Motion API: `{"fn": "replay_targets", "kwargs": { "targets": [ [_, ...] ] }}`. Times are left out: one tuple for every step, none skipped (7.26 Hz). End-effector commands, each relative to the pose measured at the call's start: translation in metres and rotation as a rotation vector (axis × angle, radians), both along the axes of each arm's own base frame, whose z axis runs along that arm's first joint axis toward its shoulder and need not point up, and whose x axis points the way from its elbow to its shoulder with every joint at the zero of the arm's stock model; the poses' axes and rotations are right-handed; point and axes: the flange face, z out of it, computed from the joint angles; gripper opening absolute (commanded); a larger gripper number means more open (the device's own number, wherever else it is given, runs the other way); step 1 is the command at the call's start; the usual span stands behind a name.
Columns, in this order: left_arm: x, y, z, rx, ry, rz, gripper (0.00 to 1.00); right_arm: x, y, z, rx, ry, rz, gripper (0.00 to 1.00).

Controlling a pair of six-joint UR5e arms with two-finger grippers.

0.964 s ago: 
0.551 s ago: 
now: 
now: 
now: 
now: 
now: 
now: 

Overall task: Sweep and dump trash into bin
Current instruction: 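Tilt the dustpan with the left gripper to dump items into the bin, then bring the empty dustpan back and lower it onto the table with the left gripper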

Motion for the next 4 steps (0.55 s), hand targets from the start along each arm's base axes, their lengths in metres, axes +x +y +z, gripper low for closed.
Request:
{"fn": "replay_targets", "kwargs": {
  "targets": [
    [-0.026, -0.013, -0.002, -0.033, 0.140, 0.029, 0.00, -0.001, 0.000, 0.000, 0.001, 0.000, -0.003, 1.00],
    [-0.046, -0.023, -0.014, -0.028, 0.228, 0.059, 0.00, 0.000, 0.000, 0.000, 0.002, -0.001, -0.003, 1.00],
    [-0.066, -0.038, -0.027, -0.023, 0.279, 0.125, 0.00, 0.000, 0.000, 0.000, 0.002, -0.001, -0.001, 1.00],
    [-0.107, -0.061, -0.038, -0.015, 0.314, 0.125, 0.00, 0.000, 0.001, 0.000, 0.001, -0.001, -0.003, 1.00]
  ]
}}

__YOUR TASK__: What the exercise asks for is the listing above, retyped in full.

__FINAL ANSWER__:
Motion API: `{"fn": "replay_targets", "kwargs": { "targets": [ [_, ...] ] }}`. Times are left out: one tuple for every step, none skipped (7.26 Hz). End-effector commands, each relative to the pose measured at the call's start: translation in metres and rotation as a rotation vector (axis × angle, radians), both along the axes of each arm's own base frame, whose z axis runs along that arm's first joint axis toward its shoulder and need not point up, and whose x axis points the way from its elbow to its shoulder with every joint at the zero of the arm's stock model; the poses' axes and rotations are right-handed; point and axes: the flange face, z out of it, computed from the joint angles; gripper opening absolute (commanded); a larger gripper number means more open (the device's own number, wherever else it is given, runs the other way); step 1 is the command at the call's start; the usual span stands behind a name.
Columns, in this order: left_arm: x, y, z, rx, ry, rz, gripper (0.00 to 1.00); right_arm: x, y, z, rx, ry, rz, gripper (0.00 to 1.00).

Controlling a pair of six-joint UR5e arms with two-finger grippers.

0.964 s ago: 
0.551 s ago: 
now: 
now: 
now: 
now: 
now: 
now: 

Overall task: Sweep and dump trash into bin
Current instruction: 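Tilt the dustpan with the left gripper to dump items into the bin, then bring the empty dustpan back and lower it onto the table with the left gripper
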
Motion for the next 4 steps (0.55 s), hand targets from the start along each arm's base axes, their lengths in metres, axes +x +y +z, gripper low for closed.
Request:
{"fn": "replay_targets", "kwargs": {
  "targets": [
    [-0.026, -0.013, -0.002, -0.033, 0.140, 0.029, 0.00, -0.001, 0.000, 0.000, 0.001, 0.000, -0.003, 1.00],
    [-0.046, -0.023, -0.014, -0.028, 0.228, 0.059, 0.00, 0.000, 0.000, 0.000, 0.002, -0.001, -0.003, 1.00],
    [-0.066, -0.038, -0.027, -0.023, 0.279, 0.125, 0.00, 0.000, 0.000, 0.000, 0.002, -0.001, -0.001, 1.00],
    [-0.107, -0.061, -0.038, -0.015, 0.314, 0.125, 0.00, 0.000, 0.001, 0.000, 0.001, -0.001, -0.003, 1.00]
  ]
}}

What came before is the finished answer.